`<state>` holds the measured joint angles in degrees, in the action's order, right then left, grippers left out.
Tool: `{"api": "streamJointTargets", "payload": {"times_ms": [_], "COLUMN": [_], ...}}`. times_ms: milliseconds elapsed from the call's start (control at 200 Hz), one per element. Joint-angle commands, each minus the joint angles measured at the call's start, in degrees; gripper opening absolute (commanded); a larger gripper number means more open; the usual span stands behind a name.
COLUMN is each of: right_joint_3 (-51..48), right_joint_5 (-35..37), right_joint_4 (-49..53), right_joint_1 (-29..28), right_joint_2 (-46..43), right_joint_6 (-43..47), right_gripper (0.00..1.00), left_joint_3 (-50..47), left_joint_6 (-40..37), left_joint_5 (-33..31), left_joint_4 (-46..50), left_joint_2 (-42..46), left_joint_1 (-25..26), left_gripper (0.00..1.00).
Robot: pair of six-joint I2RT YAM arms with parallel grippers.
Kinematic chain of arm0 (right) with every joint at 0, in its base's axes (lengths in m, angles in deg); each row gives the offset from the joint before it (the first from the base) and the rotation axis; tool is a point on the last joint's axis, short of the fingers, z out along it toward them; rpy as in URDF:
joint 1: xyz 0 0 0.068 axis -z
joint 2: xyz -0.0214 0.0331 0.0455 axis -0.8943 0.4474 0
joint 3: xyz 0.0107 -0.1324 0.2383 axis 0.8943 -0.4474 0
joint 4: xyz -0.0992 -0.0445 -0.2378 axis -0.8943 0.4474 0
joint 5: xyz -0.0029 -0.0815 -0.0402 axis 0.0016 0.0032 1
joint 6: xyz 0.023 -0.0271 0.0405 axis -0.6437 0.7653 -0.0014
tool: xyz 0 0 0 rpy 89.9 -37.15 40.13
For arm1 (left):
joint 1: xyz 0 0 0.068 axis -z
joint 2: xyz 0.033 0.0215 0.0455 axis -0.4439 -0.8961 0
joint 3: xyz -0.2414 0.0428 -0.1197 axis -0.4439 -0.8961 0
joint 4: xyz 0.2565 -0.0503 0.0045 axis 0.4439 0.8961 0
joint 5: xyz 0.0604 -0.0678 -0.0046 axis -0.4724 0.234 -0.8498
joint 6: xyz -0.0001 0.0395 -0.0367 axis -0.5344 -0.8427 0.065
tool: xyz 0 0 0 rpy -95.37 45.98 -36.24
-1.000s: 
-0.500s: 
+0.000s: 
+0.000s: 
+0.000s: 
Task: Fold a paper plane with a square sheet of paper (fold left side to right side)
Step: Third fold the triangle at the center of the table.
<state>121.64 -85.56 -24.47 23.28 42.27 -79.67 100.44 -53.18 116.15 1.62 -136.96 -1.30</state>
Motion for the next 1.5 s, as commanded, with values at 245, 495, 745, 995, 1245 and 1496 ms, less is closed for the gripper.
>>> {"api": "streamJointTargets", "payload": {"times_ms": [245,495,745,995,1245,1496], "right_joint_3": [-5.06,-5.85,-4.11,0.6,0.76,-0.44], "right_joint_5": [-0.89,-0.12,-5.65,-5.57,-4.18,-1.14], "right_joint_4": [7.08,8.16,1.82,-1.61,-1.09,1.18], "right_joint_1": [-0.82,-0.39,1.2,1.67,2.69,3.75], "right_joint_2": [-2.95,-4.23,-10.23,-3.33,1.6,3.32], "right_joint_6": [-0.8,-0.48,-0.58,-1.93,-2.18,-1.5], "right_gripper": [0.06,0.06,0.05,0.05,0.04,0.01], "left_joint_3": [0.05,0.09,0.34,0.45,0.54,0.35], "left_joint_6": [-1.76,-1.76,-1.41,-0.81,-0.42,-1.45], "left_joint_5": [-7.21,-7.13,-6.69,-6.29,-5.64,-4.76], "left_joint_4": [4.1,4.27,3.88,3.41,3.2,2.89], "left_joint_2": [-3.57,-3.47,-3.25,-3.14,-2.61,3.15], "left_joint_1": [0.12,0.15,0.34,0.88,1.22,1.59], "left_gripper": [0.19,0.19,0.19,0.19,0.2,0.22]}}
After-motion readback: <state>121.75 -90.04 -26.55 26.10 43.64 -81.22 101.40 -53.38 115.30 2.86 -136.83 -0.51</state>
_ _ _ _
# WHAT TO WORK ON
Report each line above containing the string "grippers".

# TASK SOLUTION
`<state>` holds the measured joint angles in degrees, in the action's order, right then left, grippers left out.
Robot: pair of six-joint I2RT YAM arms with parallel grippers.

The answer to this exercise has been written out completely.